The latest U.S. monopoly case against the company came from 38 state attorneys general, led by Colorado, piling on to a separate state case, filed the day before, and one from the Justice Department. Colorado's suit accuses Alphabet Inc.'s Google of abusing its "virtually untrammeled power over internet search traffic." It's a familiar complaint from rivals in adjacent businesses, such as Yelp Inc. and TripAdvisor Inc., who have long said that Google favors its own stuff in search results and advertising.

The case echoes earlier antitrust action from the European Union, which has fined Google more than $9 billion since 2015. But it may have a greater impact. State attorneys said they spoke to European trust-busters and devised more assertive measures for their own case. “Fines are just like kicking the gorilla in the shins,” said Nebraska Attorney General Doug Peterson. “We fortunately have remedies that are much broader in scope than what some of the foreign competition authorities have."

Thursday's complaint makes no specific demands, but Google has interpreted the case as a ploy to force a redesign of its search engine, a move it said would benefit web "aggregators" at the expense of retailers, airlines, hotels and local businesses. "This lawsuit demands changes to the design of Google Search, requiring us to prominently feature online middlemen in place of direct connections to businesses," Adam Cohen, Google's director of economic policy, wrote in a blog post.

Rob Atkinson, president of ITIF, a research group Google has funded, put it more bluntly: "If successful, the lawsuit today would roll back nearly two decades of search innovation, leaving consumers worse off."

Google said it would challenge the case in court.
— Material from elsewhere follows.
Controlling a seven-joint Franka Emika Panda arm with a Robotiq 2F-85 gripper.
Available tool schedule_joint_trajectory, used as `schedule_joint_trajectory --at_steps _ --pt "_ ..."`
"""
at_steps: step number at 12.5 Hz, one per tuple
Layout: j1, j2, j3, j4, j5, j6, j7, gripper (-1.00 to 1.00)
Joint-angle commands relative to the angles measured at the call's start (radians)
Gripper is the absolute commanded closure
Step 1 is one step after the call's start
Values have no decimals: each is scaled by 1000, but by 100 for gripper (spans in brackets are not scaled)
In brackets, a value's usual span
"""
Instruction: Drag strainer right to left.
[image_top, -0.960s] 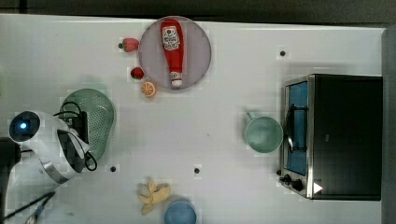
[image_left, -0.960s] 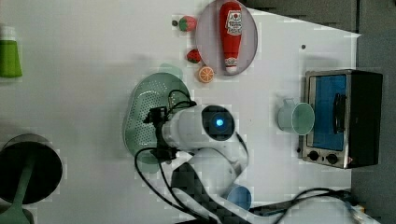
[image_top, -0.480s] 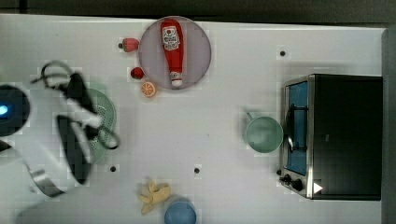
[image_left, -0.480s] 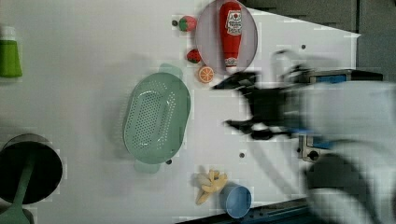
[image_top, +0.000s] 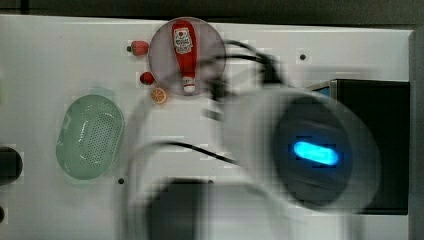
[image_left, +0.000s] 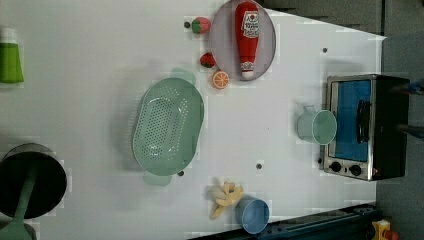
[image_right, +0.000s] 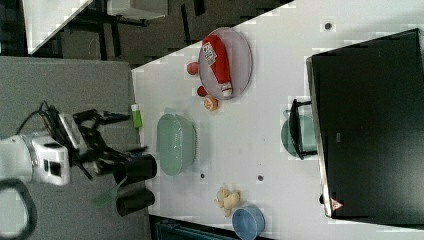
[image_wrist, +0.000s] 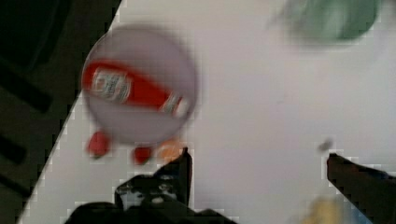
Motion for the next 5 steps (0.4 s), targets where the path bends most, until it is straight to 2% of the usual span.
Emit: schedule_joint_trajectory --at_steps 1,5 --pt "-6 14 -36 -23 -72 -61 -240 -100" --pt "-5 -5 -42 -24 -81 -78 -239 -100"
In a press conference Thursday, the company denied any wrongdoing and said the new lawsuit mirrored an earlier probe from the Federal Trade Commission, which ended with no major action against the company in 2013. Google also said the suit's goal is to degrade its search in favor of these "middlemen"—citing web conglomerate IAC/InterActive Corp., run by Google critic Barry Diller, as one example. 

One new critique raised in the lawsuit involves a Google tool for buying search ads, called SA360. The tool allows large advertisers to purchase ads across a range of Google platforms—but when Microsoft Corp.'s Bing asked for the same treatment, Google refused, according to the complaint. (Microsoft officials didn't respond to a request for comment.)
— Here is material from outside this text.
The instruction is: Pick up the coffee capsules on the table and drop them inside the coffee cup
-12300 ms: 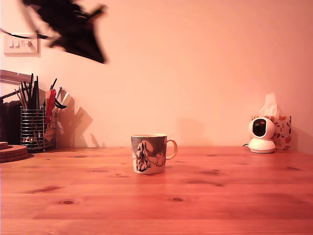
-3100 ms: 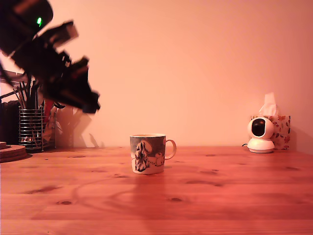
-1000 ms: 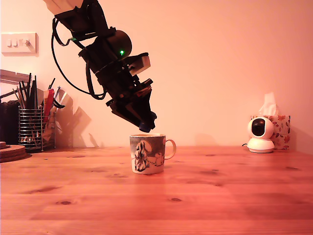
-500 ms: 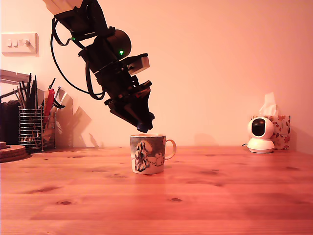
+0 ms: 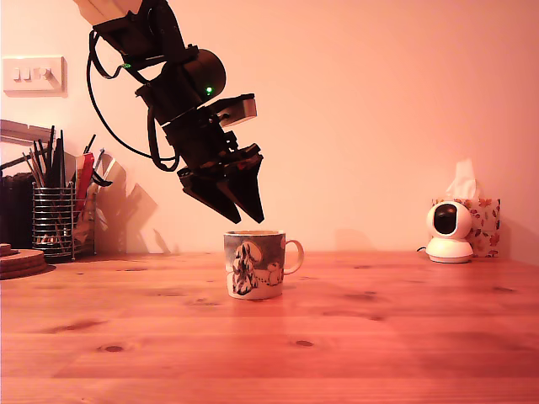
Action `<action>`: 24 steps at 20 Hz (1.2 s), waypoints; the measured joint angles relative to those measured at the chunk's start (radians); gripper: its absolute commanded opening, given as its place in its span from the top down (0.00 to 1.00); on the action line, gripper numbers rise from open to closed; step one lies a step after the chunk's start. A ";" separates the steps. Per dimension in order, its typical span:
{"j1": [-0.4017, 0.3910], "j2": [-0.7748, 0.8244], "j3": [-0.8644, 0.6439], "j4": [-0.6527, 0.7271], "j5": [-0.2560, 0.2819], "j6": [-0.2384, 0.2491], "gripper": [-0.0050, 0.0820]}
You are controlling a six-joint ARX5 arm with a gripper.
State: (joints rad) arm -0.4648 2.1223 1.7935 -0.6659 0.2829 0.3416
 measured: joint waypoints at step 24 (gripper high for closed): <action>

The result is a deck stacked against Bing and other competitors, the case alleges. Google's dominance in search advertising "is the result of a rigged race, like a 200-meter dash where Google supplies itself a motorbike while its competitors are on foot," the lawsuit reads.

The state lawyers disputed the company's argument that their goal is making internet search worse. "It's just not true," Maura Healey, the Massachusetts attorney general, who joined the Colorado suit, said on Bloomberg TV.

As for the fixes, the states are eyeing "a range of remedies," she said. "Certainly the first thing that needs to happen is these companies need to stop doing the things they are doing."